Just as SMH provided lifesaving care to our parents and grandparents through the polio epidemic of the 1940s, our dedicated doctors, nurses and staff worked around-the-clock, in the face of significant personal risk to keep our community safe through the COVID-19 pandemic. 

We owe a huge debt of gratitude to these health care heroes. 

Unfortunately, rather than receiving messages of support, our doctors, nurses and other staff at SMH are currently being subjected to a daily onslaught of violent verbal abuse. 

As reported in the local press last week, law enforcement is involved. Many of these messages are full of profanity and antisemitic slurs, and some even include graphic death threats. 

It is important for Suncoast residents to be aware that these hate-filled messages are being spread as part of a coordinated political campaign in our community led by national activists who have never been patients at Sarasota Memorial and who do not live anywhere near Sarasota or even in Florida.  

The small but vocal group behind this campaign is using misinformation about COVID-19 care at Sarasota Memorial to seed distrust in our award-winning, public health system as they strive to strengthen their political standing in Florida. 

In addition to personal attacks on our clinicians, they are deploying a range of deceitful tactics, including spreading defamatory social media posts and leaving false reviews of the hospital and its physicians to further their own ideological goals. 

These attacks are not only reprehensible, but they also are utterly unfounded, as demonstrated by the detailed information and data about Sarasota Memorial’s COVID care that is publicly available at SMH.com. 

Over the past three years, SMH cared for more than 70% of hospitalized COVID patients in Sarasota County. Despite all efforts, COVID was the third-leading cause of death in the U.S. from 2020 to mid-2022.

Sarasota Memorial leaders and staff appreciate the heartfelt stories and concerns shared at recent Hospital Board meetings and understand the grief of those who lost loved ones during this time. Our health system has an important role to play in helping the community heal and reach closure, which is why the SMH board has placed a significant emphasis on transparency and open, clear-eyed reflection. 

This was exemplified by the Hospital Board’s request for a comprehensive three-year review of SMH’s COVID care, the findings of which were released in a public report last month.

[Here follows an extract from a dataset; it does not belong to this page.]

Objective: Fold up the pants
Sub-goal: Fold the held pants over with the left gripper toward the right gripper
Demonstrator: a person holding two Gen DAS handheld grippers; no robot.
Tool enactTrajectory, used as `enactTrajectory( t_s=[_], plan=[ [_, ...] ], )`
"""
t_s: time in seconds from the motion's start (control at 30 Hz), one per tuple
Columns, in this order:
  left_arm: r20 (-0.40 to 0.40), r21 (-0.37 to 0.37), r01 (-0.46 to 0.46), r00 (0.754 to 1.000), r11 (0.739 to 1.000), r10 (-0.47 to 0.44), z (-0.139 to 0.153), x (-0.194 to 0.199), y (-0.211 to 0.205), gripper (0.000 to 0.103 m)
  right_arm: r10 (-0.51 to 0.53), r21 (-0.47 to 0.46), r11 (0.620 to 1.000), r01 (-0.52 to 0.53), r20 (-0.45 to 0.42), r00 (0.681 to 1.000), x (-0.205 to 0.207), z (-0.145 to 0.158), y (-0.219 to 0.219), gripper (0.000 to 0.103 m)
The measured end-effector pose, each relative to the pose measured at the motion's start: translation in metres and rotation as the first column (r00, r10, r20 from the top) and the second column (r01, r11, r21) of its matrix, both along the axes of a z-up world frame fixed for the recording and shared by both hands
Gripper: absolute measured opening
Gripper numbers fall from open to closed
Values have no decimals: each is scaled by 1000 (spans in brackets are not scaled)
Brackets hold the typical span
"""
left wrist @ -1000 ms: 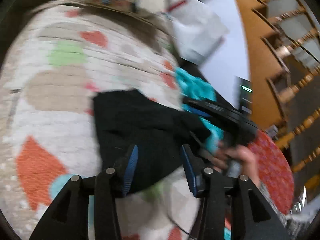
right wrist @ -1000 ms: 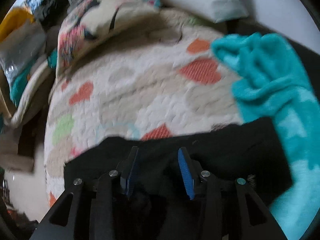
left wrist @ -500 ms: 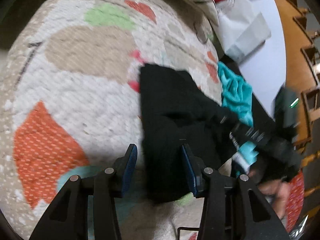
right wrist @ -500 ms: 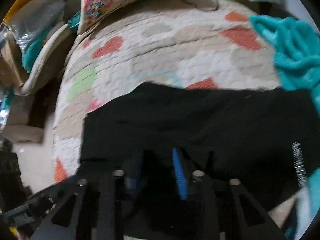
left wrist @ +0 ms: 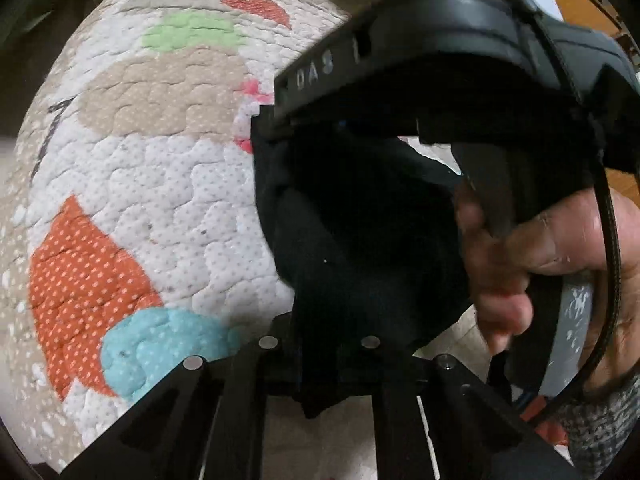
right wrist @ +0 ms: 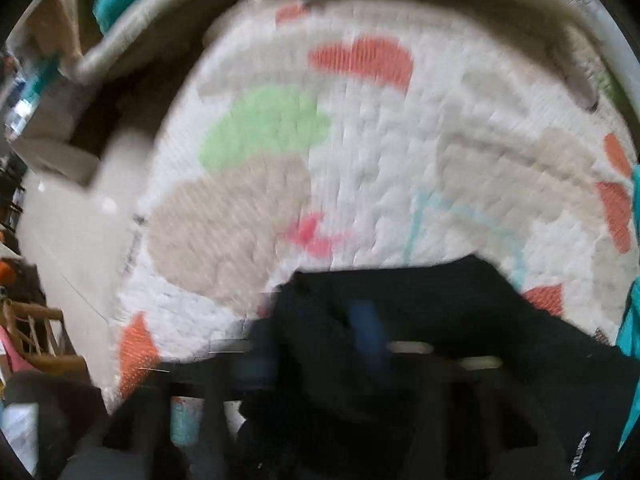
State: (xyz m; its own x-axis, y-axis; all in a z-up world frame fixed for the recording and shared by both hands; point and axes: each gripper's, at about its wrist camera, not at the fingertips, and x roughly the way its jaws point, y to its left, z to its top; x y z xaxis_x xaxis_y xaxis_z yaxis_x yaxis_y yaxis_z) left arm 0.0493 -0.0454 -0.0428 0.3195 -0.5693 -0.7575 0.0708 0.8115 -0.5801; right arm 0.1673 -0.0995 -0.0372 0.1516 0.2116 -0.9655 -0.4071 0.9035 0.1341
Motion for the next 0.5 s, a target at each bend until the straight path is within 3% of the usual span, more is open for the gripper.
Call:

The report and independent data showed that Sarasota Memorial’s performance throughout the pandemic was strong. COVID patients hospitalized at SMH experienced fewer complications and shorter hospital stays, and most importantly, its COVID mortality rate was nearly 25% lower (better) than state and national hospital benchmarks. 

The data speak for themselves and show that the continuing accusations of poor care and patient outcomes at SMH are simply not based in fact. 

Rest assured that the 9,000 staff who power Sarasota Memorial will continue doing what they do best — providing nationally acclaimed health care for people living on the Suncoast. 

SMH’s clinicians are extraordinarily resilient and will not be deterred by agitators working against the best interests of the health system and community it serves. However, it is unacceptable that their bravery and compassion are being repaid in this way and that their demanding jobs are being made even more challenging. Our doctors and nurses need our support.  

Our community should not tolerate the bully tactics of this unprecedented political attack to destroy our public hospital and privatize health care in our community. 

This will not always be comfortable, but we cannot allow ourselves to be cowed by a vocal minority who would see our nearly 100-year-old community-owned hospital privatized; its clinicians vilified; and decision-making transferred from a locally elected board to shareholders of a private corporation. 

We all have different visions of what the best health care looks like, and our community may not always see eye-to-eye on the detail, but we can all agree that the interests and needs of local residents should remain at the heart of our community-owned health system. 

 

Tramm Hudson is chair of the Sarasota Memorial Hospital Board. He is a retired U.S. Army Lieutenant Colonel, Sarasota banker and longtime community leader.